Re: Specific instance of a repeated string
by Ionizor (Pilgrim) on Aug 09, 2003 at 22:43 UTC

    I was hoping what I was trying to accomplish would be clear without having to post all the code but apparently it's not. Here is the full code for my script, which is a rewrite of the script in this node to create a sequential list of files.

    --
    Grant me the wisdom to shut my mouth when I don't know what I'm talking about.

      Wow, it's 03:45, so I'm going to have to tickle the back of my throat and spew what I've got so far.   Besides the comments and debug stuff there's really only 8-10 lines of real code in the loop that does the good stuff.   Anyway, pardon the mess, it's an inspiration still steaming from the source...

      The idea I had was getting an RE to create an array of string pieces, alternating number and non-number chunks.   If you could then figure out the array index of the requested number chunk you'd operate on that.   And then collapse the pieces back together into the updated filename string when needed.

      This is a lot just to show an idea, but you might've not seen an RE do something like this before ...
      my @a = $filename =~ m/ (\D+)? (\d+)? /xg;

        Some excellent inspiration. Thank you.

        --
        Grant me the wisdom to shut my mouth when I don't know what I'm talking about.

      Instead of using a regex followed by a split, try using just a regex.
      if ( $filename =~ /(.*)(\d+)\.(.*)$/ ) { $prefix = $1; $digit = $2; $suffix = $3; } else { print "Error etc\n"; }
      You may need to tweak the regex. I am unable to test it from my current location.

        Unfortunately this won't do what I need it to do. This will only work for files that look like foo01.bar. Some of my files look like: foo10bar.baz. This regex also assumes that it's the last number in the filename that I want to operate on which isn't always the case.

        Thanks for the suggestion though, it is appreciated.

        --
        Grant me the wisdom to shut my mouth when I don't know what I'm talking about.

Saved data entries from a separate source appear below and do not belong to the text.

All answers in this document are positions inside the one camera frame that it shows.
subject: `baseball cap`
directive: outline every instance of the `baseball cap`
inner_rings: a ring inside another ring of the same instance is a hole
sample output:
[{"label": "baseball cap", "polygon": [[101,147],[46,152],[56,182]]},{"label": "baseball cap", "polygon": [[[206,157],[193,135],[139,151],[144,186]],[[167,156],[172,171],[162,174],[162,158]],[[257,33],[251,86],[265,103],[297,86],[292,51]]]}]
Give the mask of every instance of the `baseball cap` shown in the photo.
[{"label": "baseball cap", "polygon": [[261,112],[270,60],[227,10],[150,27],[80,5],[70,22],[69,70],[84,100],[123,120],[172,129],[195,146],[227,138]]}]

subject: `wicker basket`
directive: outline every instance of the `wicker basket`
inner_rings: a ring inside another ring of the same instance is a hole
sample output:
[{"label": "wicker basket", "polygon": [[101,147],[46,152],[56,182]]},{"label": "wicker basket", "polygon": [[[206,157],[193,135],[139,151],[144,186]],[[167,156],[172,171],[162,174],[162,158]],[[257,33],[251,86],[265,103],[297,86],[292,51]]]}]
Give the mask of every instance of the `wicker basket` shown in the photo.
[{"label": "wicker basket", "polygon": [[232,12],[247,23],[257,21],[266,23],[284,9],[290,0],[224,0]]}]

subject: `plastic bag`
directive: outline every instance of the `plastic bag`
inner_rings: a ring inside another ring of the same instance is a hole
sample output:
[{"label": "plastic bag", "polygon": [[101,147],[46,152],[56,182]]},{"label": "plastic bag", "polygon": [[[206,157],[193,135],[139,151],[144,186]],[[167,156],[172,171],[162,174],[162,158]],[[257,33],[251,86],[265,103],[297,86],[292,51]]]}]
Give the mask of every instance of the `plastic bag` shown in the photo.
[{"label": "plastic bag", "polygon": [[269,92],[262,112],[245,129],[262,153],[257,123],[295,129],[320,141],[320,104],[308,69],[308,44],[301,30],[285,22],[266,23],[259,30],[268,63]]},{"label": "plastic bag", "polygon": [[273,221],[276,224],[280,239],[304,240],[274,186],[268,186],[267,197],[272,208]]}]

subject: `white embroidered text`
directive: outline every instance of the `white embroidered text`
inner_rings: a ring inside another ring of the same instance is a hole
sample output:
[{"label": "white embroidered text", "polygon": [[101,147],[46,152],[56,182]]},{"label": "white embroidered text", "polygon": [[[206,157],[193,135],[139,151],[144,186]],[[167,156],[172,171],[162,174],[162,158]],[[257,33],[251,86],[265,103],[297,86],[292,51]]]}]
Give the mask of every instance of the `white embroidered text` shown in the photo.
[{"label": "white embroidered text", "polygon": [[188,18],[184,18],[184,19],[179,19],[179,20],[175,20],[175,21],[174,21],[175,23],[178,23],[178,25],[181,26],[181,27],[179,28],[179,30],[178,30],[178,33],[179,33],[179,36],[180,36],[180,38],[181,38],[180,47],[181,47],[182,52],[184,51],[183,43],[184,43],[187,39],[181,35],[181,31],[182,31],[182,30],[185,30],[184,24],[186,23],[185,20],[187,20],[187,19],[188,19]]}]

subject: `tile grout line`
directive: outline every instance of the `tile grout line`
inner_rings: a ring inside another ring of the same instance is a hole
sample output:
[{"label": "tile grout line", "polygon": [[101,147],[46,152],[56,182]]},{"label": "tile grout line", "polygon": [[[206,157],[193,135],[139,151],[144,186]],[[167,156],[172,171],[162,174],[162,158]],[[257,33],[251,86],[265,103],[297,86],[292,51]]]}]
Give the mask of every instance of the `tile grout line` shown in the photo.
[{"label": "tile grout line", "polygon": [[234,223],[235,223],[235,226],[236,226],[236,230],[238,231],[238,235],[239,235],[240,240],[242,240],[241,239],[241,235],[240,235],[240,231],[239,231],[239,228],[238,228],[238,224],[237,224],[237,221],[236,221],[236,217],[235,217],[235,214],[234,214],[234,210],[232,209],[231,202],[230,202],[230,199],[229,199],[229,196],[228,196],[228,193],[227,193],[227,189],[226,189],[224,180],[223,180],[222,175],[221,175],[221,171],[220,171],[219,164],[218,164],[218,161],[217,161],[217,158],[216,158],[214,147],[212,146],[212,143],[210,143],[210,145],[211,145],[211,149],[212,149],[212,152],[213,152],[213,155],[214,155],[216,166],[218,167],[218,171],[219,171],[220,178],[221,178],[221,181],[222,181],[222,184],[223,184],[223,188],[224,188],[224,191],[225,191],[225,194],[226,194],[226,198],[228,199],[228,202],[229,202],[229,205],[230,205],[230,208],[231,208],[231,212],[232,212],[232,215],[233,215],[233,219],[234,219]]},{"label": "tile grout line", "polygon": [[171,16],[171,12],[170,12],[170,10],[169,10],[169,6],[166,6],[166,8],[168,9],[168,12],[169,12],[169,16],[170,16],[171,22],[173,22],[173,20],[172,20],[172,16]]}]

Re: Specific instance of a repeated string
by CombatSquirrel (Hermit) on Aug 10, 2003 at 16:41 UTC
    If you want to be able to change any number in the file name, you would probably like to have it split into chunks. So far my idea; I realize that shenme has already written a piece of code utilizing this, but TIMTOWDI, and so I decided to write another piece of code:
    #!perl -w use strict; for my $name (<DATA>) { chomp $name; my %parts; $name =~ s/(.*)(\.[^.]*)/$1/; $parts{"suffix"} = $2 or die "Not a valid file name: $name"; $parts{"prefix"} = []; $parts{"number"} = []; while ($name =~ s/^(\D*)(\d+)//) { push @{$parts{"prefix"}}, $1; push @{$parts{"number"}}, $2; } $name and die "Invalid file name format. Rest '$name' remained"; print "Filename splits as follows: [" . join("][", map { "(" . $parts{"prefix"}->[$_] . ")(" . $parts{"number"}->[$_] . ")" } 0..@{$parts{"nu +mber"}}-1) . "]<" . $parts{"suffix"} . ">\n"; } __DATA__ 01-html02.html 01-htm23-43.htm 01-file-01.html

    The program first extracts the file suffix (file ending after the dot, I hope that I didn't misunderstand you here) and then loops through the file name, taking (possibly) a prefix and (definitely) a number from it and storing it in anonymous arrays in $parts{"prefix"} and $parts{"number"}.
    If you want to increment the $ith number now, you would just have to write
    ++$parts{"number"}->[$i]; $filename = join('', map { $parts{"prefix"}->[$_] . $parts{"number"}->[$_] } 0..@{$parts{"number"}}-1) . $parts{"suffix"};


    Hope that helped.

      I guess I wasn't clear. The file suffix is the part of the file after the number I'm operating on (for the file foo10bar.baz the suffix would be bar.baz. In most cases the suffix is just the file extension but I'm trying to make the script handle any filename regardless of the position of the digits.

      I've gotten some inspiration from your code though, so thanks! I'll let you know how it turns out.

      --
      Grant me the wisdom to shut my mouth when I don't know what I'm talking about.